TASK INSTRUCTIONS:
Each line in the listing below that contains "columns" should be returned.

SUPPLIED MATERIAL:
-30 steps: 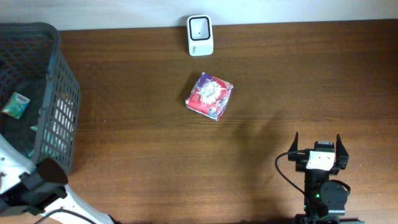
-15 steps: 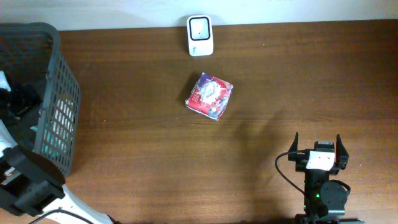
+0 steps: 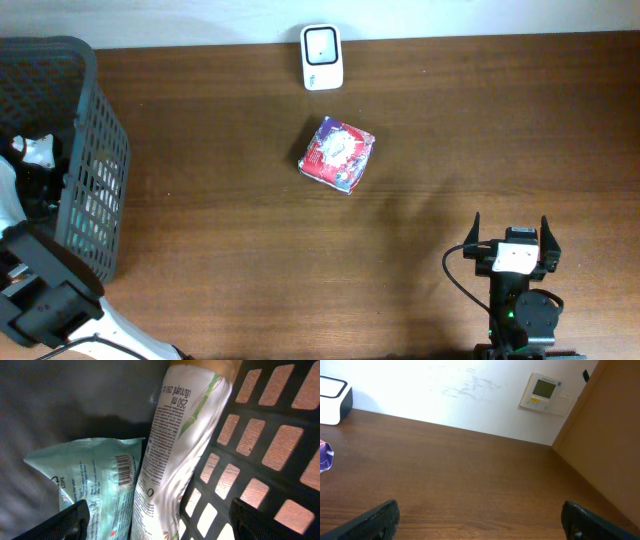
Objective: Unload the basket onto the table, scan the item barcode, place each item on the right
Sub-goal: 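Reach the left gripper into the basket and grasp the white tube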
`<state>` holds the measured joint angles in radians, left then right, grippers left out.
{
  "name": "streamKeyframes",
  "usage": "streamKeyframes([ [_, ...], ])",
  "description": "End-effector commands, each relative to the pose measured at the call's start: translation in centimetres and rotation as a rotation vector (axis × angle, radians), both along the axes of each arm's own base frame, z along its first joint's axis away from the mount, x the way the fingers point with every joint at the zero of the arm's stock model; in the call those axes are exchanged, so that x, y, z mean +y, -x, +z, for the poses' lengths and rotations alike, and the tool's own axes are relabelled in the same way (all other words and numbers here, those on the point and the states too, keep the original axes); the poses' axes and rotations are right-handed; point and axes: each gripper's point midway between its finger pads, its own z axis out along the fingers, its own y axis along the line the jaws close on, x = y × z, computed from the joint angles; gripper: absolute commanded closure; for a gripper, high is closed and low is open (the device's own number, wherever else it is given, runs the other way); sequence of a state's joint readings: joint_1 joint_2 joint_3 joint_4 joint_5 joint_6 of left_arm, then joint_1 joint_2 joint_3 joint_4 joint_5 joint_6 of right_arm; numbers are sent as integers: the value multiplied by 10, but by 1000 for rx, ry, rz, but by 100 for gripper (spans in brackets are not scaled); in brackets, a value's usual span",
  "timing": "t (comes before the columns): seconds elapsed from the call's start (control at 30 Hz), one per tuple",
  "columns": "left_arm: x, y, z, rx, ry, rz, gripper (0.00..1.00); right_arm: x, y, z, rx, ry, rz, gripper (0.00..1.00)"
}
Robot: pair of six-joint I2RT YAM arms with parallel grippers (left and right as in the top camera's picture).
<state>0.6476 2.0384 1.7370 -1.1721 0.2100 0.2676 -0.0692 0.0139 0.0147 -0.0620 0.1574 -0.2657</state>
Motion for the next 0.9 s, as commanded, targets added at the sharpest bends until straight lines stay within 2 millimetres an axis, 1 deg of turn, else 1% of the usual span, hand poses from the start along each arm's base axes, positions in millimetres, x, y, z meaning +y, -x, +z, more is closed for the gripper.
streamKeyframes([
  [0.0, -5, 0, -18, 2, 12, -21, 12, -1, 0, -4, 5, 0, -10, 1],
  [0.07, -6, 1, -28, 1, 12, -24, 12, -1, 0, -4, 5, 0, -10, 2],
  [0.17, -8, 4, -49, -5, 5, -50, 12, -1, 0, -4, 5, 0, -10, 2],
  [0.2, -7, 3, -54, -14, -2, -50, 15, -1, 0, -4, 5, 0, -10, 2],
  [0.23, -6, 2, -56, -20, -8, -50, 21, -1, 0, -4, 5, 0, -10, 1],
  [0.27, -5, 0, -56, -28, -15, -50, 31, -1, 0, -4, 5, 0, -10, 1],
  [0.3, -3, -1, -56, -32, -22, -49, 34, -1, 0, -4, 5, 0, -10, 1],
  [0.37, 0, -1, -56, -29, -39, -48, 34, -1, 0, -4, 5, 0, -10, 1],
  [0.43, 0, -2, -56, -30, -39, -47, 39, -1, 0, -4, 5, 0, -10, 2],
  [0.47, 0, -2, -56, -32, -38, -48, 40, -1, 0, -3, 5, 0, -10, 1],
  [0.53, -12, -10, -53, -83, 27, -57, 31, -1, 0, -4, 5, 0, -10, 1],
  [0.57, -19, -15, -50, -116, 68, -64, 29, -1, 0, -4, 5, 0, -10, 1],
  [0.6, -21, -16, -50, -123, 78, -66, 31, -1, 0, -3, 5, 0, -10, 1],
  [0.63, -21, -15, -50, -121, 79, -65, 32, -1, 0, -3, 5, 0, -10, 2],
  [0.7, -21, -15, -50, -121, 80, -65, 37, -1, 0, -4, 5, 0, -10, 1],
  [0.77, -20, -16, -50, -123, 78, -66, 39, -1, 0, -4, 5, 0, -10, 1],
  [0.8, -20, -17, -50, -126, 74, -65, 37, -1, 0, -4, 5, 0, -10, 2],
  [0.83, -15, -16, -51, -118, 51, -63, 31, -1, 0, -4, 5, 0, -10, 1],
  [0.87, -8, -12, -53, -88, 9, -56, 30, -1, 0, -4, 5, 0, -10, 1],
])
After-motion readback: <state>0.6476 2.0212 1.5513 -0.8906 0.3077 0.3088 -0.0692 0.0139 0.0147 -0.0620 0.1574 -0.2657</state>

TASK ANSWER:
  "timing": "t (comes before the columns): seconds elapsed from the call's start (control at 30 Hz), one per tuple",
  "columns": "left_arm: x, y, z, rx, ry, rz, gripper (0.00..1.00); right_arm: x, y, z, rx, ry, rz, gripper (0.00..1.00)"

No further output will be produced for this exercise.